**WORK INSTRUCTIONS**
Nothing but an exact copy is asked for: the lines in the material below from the one with "What follows is" through the one with "Segment the red", pictures excluded.

##### RECORDS FOR PROCESSING #####

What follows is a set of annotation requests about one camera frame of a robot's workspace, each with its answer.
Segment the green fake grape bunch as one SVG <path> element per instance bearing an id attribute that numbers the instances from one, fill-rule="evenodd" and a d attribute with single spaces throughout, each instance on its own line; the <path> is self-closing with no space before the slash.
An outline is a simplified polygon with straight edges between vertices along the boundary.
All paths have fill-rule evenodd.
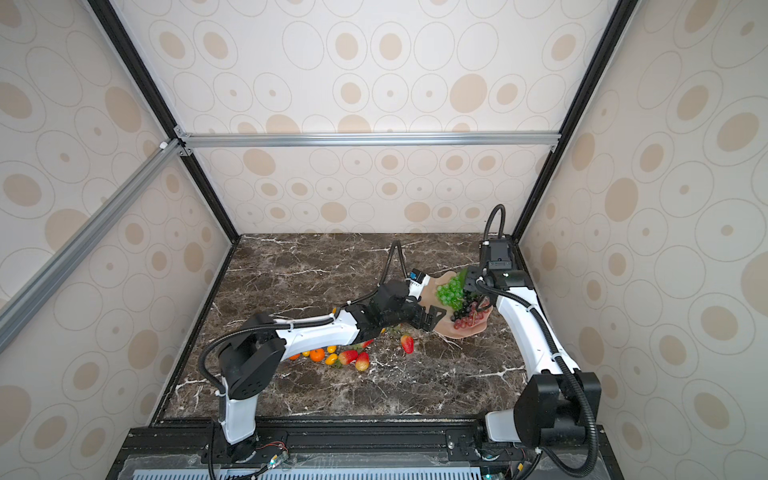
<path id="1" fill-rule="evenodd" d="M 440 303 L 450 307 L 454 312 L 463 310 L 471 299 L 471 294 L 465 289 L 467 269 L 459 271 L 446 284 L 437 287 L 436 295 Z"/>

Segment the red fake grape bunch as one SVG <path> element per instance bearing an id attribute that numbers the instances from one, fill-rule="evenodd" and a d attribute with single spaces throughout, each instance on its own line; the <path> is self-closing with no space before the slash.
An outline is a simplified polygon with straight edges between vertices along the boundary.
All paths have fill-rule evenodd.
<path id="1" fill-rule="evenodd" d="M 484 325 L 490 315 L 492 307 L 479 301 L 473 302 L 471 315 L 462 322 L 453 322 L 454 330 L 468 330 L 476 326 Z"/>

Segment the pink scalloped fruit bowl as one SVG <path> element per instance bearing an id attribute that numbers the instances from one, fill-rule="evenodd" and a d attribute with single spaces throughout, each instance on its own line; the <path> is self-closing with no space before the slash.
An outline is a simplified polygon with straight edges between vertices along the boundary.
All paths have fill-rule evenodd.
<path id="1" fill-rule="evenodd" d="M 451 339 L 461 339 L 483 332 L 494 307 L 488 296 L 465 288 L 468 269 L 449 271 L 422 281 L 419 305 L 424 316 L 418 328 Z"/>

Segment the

#####
##### RECORDS FOR PROCESSING #####

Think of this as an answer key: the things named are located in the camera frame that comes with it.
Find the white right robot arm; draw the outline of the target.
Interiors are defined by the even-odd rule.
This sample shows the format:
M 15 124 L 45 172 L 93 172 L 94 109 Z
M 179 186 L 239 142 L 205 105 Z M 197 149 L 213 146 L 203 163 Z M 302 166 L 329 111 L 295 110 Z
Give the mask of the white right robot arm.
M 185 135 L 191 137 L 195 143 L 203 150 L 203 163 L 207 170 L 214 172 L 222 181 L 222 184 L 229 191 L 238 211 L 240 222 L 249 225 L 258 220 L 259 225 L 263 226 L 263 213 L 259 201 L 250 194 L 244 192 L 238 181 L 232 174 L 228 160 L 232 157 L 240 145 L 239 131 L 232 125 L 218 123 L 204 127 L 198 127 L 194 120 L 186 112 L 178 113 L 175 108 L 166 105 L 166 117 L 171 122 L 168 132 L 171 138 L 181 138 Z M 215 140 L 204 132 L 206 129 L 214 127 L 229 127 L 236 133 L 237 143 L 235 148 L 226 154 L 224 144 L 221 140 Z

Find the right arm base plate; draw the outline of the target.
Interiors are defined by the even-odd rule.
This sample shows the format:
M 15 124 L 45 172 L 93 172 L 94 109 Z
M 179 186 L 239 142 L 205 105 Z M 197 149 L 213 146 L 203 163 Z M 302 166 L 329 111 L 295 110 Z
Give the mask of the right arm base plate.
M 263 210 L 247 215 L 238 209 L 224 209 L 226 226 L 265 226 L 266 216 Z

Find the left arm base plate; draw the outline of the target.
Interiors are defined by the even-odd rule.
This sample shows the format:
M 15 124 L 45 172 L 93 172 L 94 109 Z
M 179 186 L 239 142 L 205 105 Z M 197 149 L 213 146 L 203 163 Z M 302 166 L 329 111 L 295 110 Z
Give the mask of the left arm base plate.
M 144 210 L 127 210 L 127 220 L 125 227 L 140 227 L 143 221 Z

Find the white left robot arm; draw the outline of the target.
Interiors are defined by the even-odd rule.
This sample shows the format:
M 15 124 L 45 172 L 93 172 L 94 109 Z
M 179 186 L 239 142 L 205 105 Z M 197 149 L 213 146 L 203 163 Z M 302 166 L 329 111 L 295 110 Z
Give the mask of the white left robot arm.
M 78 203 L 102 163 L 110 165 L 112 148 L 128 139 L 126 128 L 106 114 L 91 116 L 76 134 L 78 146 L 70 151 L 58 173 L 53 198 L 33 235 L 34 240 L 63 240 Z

#####

**RESULT FOR THIS TASK**
What follows is a set of annotation requests about one camera frame of a robot's workspace, each with its answer.
Segment the green fake grape bunch as one SVG <path> element per instance bearing an id attribute that numbers the instances from one, fill-rule="evenodd" and a d attribute with single spaces throughout, each instance on its own line; the <path> is self-closing with no space before the slash.
An outline is a simplified polygon with straight edges between vertices along the boundary.
All paths have fill-rule evenodd.
<path id="1" fill-rule="evenodd" d="M 440 303 L 450 307 L 454 312 L 463 310 L 471 299 L 471 294 L 465 289 L 467 269 L 459 271 L 446 284 L 437 287 L 436 295 Z"/>

Segment the red fake grape bunch as one SVG <path> element per instance bearing an id attribute that numbers the instances from one, fill-rule="evenodd" and a d attribute with single spaces throughout, each instance on its own line; the <path> is self-closing with no space before the slash.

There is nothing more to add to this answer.